I’m guessing that since we’re talking about the 70’s, only the men would be putting car keys in a bowl. Back then, if the men arrived with their wives, the guys were the ones who drove. Then only wives would pick from the bowl. I also guess that a women would have a good chance of recognizing her husbands keys and be able to avoid picking them.
They exist today, they’re a fun idea, and it’s a bit presumptuous to think noone came up with the idea until now. So of course they existed, though maybe under a different name/mechanism.
The only actual ‘key parties’ we’ve gone to were seventies-themed parties (but even then the ‘keys’ were party props supplied by our hosts). But people in the lifestyle are a creative bunch, so the thought of a random mixing can be just as titillating as a more straightforward party. Most of the seemingly random pairing is play-based. As in a bunch of party games where winners were paired off. Those are fun because there’s a bit of participation involved and it’s more than just a two-second process of picking out of a hat. So the only way these wouldn’t have happened in the 70s is if someone came up with them in the 80s. The 80s weren’t that creative.

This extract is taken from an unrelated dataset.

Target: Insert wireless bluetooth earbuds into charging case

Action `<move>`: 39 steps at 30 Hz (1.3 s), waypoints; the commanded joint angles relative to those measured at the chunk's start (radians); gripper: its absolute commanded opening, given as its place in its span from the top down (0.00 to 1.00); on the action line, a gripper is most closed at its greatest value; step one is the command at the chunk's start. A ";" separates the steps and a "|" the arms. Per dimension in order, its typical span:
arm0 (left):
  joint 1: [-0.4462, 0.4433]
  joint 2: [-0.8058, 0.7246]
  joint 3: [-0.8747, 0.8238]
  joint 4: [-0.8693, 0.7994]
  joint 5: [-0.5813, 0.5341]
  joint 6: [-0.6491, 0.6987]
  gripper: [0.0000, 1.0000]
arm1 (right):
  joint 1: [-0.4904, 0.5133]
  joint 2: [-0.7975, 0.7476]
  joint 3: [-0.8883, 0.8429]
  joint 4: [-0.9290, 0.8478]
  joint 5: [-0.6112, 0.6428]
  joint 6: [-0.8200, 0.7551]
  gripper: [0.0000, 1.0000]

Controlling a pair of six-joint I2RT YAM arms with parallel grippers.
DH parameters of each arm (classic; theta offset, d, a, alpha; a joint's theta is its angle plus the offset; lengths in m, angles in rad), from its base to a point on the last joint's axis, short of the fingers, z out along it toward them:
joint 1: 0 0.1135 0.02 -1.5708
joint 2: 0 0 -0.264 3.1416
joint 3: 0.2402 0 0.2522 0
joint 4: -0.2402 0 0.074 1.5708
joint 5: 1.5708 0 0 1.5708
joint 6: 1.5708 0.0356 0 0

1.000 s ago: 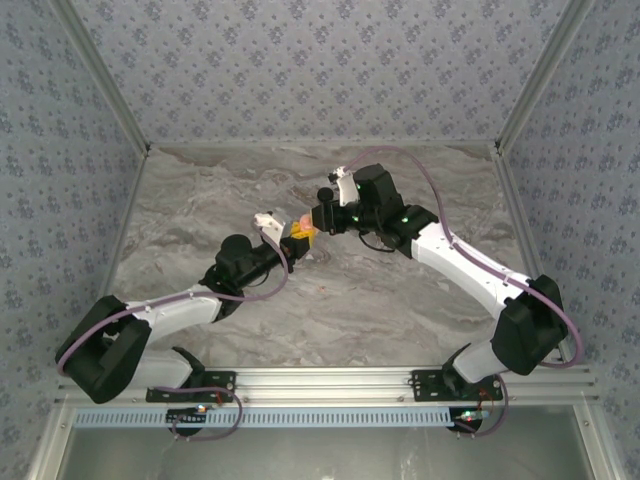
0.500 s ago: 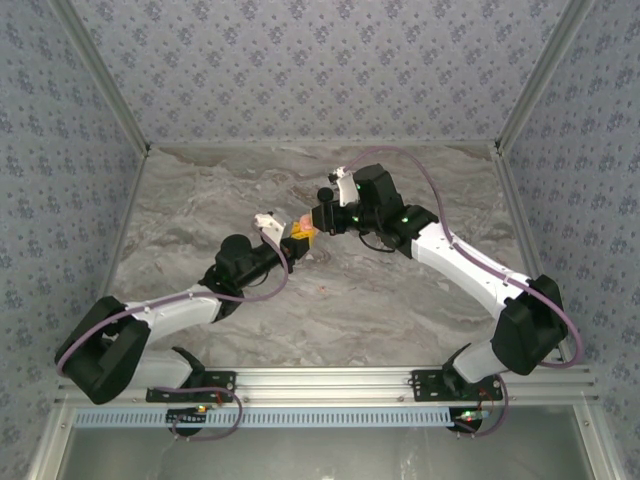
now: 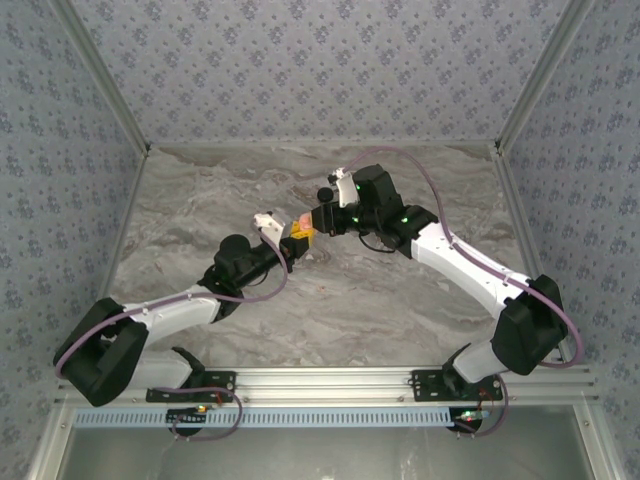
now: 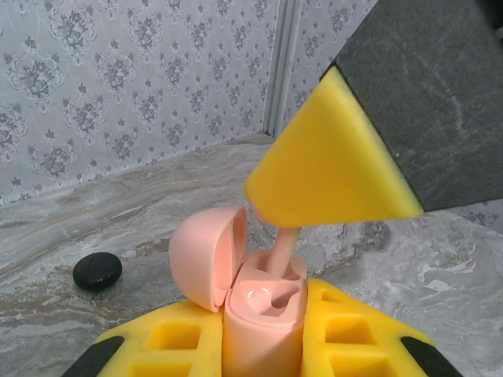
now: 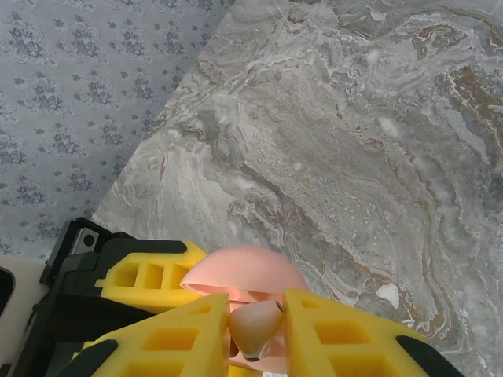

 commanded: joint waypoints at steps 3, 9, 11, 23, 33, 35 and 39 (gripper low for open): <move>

There also not super-secret parties, but thehy’re not really public. There are lots of public parties (and many of those too have lots of games and ideas to get couples to mix) and you get to know people in the lifestyle. And from those mini-clicks and friendships smaller groups are formed, and fun is had. Think about the activities you do and how many small groups of friends emerge. It’s pretty much the same. You generally know whose going to be at soandso’s dinner party and can decide if everyone is acceptable. There’s no difference.
I’ve never heard of one that was neighborhood-based, but the internet has been around for a long time now so there’s no reason to. I have no idea how people got together in the past, but the lifestyle predates computers.
Also, lots of people at parties end up sleeping with their spouses. It’s no big deal, and means we either got carried away with each other or didn’t find the right connection that night. Just because you’re at a party doesn’t mean you have to play, and just because you’re in the lifestyle doesn’t mean you don’t sleep with each other. Kind of the opposite, really. Couples in a healthy relationship tend to have LOTS of sex.